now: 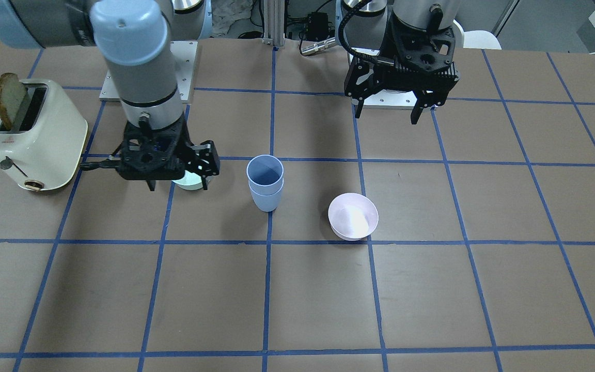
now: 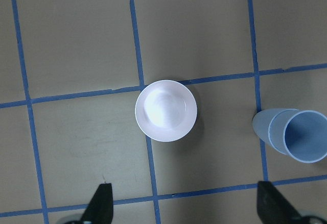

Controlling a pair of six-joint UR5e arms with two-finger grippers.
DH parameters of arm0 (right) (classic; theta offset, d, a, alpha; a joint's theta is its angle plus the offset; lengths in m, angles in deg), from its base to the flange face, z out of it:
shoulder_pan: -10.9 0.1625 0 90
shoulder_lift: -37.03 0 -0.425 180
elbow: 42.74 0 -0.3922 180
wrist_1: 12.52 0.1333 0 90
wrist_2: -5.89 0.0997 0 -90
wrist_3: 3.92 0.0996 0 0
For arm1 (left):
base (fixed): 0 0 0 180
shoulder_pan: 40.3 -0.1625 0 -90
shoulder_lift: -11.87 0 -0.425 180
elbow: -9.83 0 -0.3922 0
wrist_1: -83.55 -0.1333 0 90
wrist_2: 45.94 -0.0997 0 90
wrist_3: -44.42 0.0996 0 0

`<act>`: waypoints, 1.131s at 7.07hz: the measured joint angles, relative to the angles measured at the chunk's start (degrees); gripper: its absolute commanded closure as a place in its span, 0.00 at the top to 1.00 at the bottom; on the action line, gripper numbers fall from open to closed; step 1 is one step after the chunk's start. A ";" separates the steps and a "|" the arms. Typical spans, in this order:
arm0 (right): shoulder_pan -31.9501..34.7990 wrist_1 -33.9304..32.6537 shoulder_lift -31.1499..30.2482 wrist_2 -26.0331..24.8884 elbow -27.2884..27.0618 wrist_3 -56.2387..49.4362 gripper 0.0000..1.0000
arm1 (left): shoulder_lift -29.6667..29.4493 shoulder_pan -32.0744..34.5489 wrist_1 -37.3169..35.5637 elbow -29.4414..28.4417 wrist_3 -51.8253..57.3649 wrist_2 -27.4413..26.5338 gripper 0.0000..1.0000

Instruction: Stack blue cups with both arms

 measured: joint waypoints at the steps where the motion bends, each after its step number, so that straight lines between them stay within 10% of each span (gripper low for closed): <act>1: -2.70 5.23 -0.96 -0.08 3.07 -4.50 1.00 | 0.00 -0.03 0.04 0.00 0.00 0.02 1.00; 8: -7.74 17.60 -4.36 0.84 12.73 -18.62 1.00 | -0.05 0.00 -0.15 0.00 -0.43 0.08 1.00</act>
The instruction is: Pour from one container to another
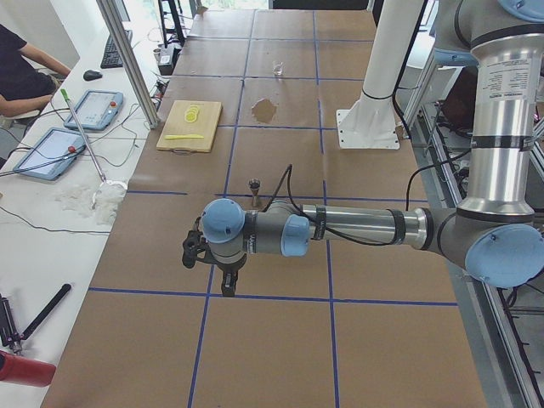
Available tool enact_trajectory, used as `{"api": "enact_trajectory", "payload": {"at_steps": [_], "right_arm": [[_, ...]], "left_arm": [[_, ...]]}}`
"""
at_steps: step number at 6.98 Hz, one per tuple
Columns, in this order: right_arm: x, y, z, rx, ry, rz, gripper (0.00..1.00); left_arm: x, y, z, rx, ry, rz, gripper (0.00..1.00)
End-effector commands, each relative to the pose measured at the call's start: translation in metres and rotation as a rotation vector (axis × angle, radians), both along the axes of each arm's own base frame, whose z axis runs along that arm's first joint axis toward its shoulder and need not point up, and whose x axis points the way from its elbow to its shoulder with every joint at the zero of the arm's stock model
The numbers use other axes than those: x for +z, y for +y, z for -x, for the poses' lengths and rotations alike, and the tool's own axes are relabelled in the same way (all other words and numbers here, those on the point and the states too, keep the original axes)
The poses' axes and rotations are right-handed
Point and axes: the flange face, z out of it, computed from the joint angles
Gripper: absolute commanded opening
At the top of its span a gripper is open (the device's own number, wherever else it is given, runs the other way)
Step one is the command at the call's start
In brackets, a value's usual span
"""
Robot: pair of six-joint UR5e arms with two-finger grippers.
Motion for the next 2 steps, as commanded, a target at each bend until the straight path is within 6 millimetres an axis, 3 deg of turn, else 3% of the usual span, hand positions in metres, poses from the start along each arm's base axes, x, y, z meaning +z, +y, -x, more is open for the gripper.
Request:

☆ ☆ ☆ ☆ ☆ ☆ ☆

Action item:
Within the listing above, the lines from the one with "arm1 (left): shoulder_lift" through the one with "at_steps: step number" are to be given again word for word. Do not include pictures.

Output of the task:
arm1 (left): shoulder_lift -29.6667..29.4493 shoulder_pan -32.0744..34.5489 wrist_1 -37.3169..35.5637 elbow -29.4414..28.4417 wrist_3 -51.8253..57.3649 wrist_2 -27.4413..26.5338 gripper 0.0000..1.0000

Instruction: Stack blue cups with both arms

 measured: joint waypoints at the steps where the motion bends, each after its step number, so that straight lines between them stay within 10% of each span (gripper low for closed): <act>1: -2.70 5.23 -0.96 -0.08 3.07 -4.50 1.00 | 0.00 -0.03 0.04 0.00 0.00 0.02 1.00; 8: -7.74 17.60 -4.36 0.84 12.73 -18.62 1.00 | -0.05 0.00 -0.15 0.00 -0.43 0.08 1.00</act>
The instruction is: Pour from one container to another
Available tool enact_trajectory, used as `{"api": "enact_trajectory", "payload": {"at_steps": [_], "right_arm": [[_, ...]], "left_arm": [[_, ...]]}}`
"""
at_steps: step number at 6.98 Hz, one per tuple

Nothing else is needed for this exercise.